Introduction
There are many C++ network libraries. Handy is a network library with C++11 style that is very helpful for in-depth learning of C++.
Code Analysis
Below is the epoll.cc file from handy/raw_examples. It’s an example of level triggering. This HTTP server returns a static resource “123456” regardless of what kind of request it receives. Compilation: c++ -o epoll epoll.cc, execution: sudo ./epoll. The if (con.writeEnabled) statement in sendRes of the source code seems to have some issues, causing problems when sending large resources. I have modified it to correctly send large files.
/*
* Compilation: c++ -o epoll epoll.cc
* Execution: ./epoll
* Testing: curl -v localhost
*/
/*
Running Effect
Run the epoll program with sudo. This program listens on port 80 at 0.0.0.0 on the local machine, running as an HTTP server
Whenever a connection accesses, it returns the static resource httpRes
LT is the default mode
*/
#include <sys/socket.h>
#include <sys/epoll.h>
#include <netinet/in.h>
#include <arpa/inet.h>
#include <fcntl.h>
#include <unistd.h>
#include <stdio.h>
#include <errno.h>
#include <string.h>
#include <stdlib.h>
#include <map>
#include <string>
#include <signal.h>
#include <iostream>
using namespace std;
bool output_log = true;
// A macro for printing errors and exiting
#define exit_if(r, ...) if(r) {printf(__VA_ARGS__); printf("%s:%d error no: %d error msg %s\n", __FILE__, __LINE__, errno, strerror(errno)); exit(1);}
// This function is used to set the specified fd to non-blocking status
void setNonBlock(int fd) {
// First, we get the original flags of the file descriptor
int flags = fcntl(fd, F_GETFL, 0);
exit_if(flags<0, "fcntl failed");
// Then add O_NONBLOCK and set it back
int r = fcntl(fd, F_SETFL, flags | O_NONBLOCK);
exit_if(r<0, "fcntl failed");
}
// A wrapper for epoll_ctl, putting events and fd into ev.

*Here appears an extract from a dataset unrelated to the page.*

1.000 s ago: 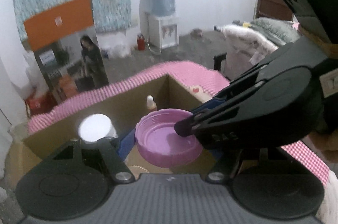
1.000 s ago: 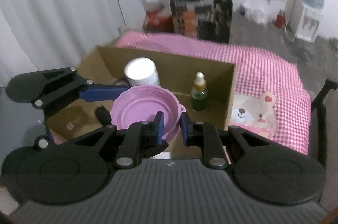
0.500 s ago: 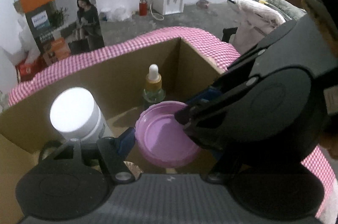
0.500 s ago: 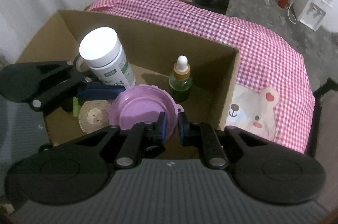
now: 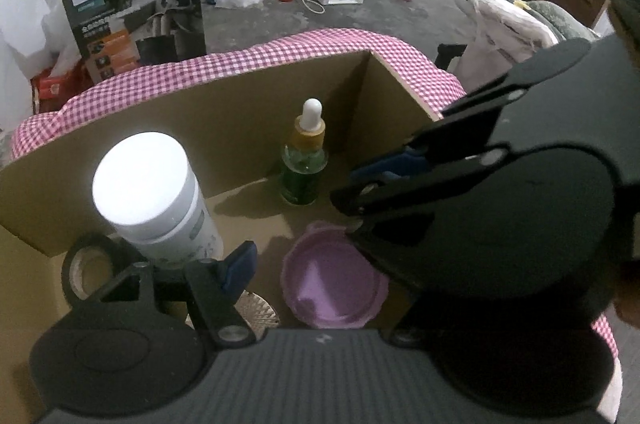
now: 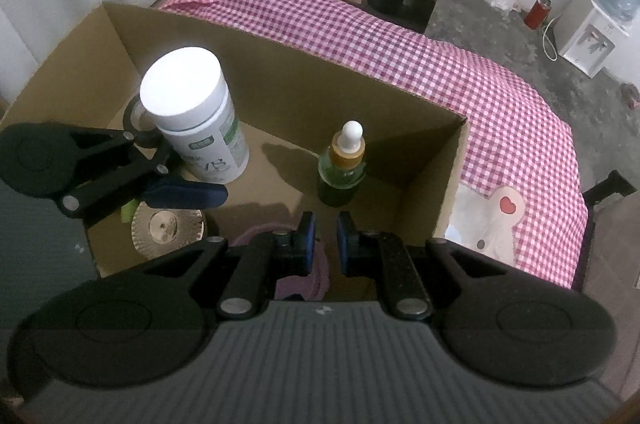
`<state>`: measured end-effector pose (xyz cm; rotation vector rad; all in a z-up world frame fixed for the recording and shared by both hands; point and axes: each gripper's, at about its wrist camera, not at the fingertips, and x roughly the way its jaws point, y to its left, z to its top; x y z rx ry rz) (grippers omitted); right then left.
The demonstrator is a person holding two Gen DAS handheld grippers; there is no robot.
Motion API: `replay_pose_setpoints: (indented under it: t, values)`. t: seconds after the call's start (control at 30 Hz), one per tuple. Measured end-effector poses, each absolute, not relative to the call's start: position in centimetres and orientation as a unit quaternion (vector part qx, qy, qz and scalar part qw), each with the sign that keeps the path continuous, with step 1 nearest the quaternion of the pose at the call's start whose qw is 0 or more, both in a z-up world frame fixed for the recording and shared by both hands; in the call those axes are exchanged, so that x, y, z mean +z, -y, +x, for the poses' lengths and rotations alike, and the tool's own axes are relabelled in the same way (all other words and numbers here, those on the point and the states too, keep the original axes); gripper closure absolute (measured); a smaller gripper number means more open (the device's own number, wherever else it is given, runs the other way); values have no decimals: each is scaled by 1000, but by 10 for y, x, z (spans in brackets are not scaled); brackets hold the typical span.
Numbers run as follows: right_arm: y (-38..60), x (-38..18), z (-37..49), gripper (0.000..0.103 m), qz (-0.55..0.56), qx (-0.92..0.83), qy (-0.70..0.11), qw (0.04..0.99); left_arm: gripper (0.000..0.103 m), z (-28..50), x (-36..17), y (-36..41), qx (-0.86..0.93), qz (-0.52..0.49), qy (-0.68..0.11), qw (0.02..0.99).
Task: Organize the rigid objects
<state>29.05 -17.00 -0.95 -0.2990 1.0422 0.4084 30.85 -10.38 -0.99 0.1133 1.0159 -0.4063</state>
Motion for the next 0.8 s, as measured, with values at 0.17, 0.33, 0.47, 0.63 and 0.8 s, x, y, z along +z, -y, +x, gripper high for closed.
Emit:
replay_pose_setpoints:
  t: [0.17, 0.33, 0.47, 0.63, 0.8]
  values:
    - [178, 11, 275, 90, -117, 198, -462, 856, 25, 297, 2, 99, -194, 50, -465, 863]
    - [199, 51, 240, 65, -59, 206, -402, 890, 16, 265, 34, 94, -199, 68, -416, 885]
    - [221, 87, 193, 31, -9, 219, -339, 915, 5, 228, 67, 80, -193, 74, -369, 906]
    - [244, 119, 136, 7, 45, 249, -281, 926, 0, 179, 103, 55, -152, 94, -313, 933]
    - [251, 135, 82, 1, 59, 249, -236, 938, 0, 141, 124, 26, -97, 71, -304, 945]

// And setting events to trigger when readable and writable
void updateEvents(int efd, int fd, int events, int op) {
struct epoll_event ev = {0};
ev.events = events;
ev.data.fd = fd;
printf("%s fd %d events read %d write %d\n",
op==EPOLL_CTL_MOD?"mod":"add", fd, ev.events & EPOLLIN, ev.events & EPOLLOUT);
int r = epoll_ctl(efd, op, fd, &ev);
exit_if(r, "epoll_ctl failed");
}
// Try to perform accept operation on fd. If successful, add it to the monitoring list of epoll fd. Set epoll events to trigger when data is written.
void handleAccept(int efd, int fd) {
struct sockaddr_in raddr;
socklen_t rsz = sizeof(raddr);
int cfd = accept(fd,(struct sockaddr *)&raddr,&rsz);
exit_if(cfd<0, "accept failed");
sockaddr_in peer, local;
socklen_t alen = sizeof(peer);
int r = getpeername(cfd, (sockaddr*)&peer, &alen);
exit_if(r<0, "getpeername failed");
printf("accept a connection from %s\n", inet_ntoa(raddr.sin_addr));
setNonBlock(cfd);
updateEvents(efd, cfd, EPOLLIN, EPOLL_CTL_ADD);
}
// Represents a connection. Members include data read from the connection, data written
// Is it okay to use string to store binary content, what happens if \0 is encountered?
// No problem, see https://www.zhihu.com/question/33104941
struct Con {
string readed;
size_t written;
bool writeEnabled;
Con(): written(0), writeEnabled(false) {}
};
// Data structure used to map fd to con
map<int, Con> cons;
string httpRes;
// Send resources
void sendRes(int efd, int fd) {
// First get the connection information
Con& con = cons[fd];
// Request to write when no data is received
// This means that data sent last time might have been sent completely
// Its corresponding file descriptor has been deleted in cons
// Then the epoll signal was triggered
// At this time, close its last send flag
// Then close the buffer send trigger epoll flag
// Only keep it triggered when there is data to read
// Why not do this step when all data is written?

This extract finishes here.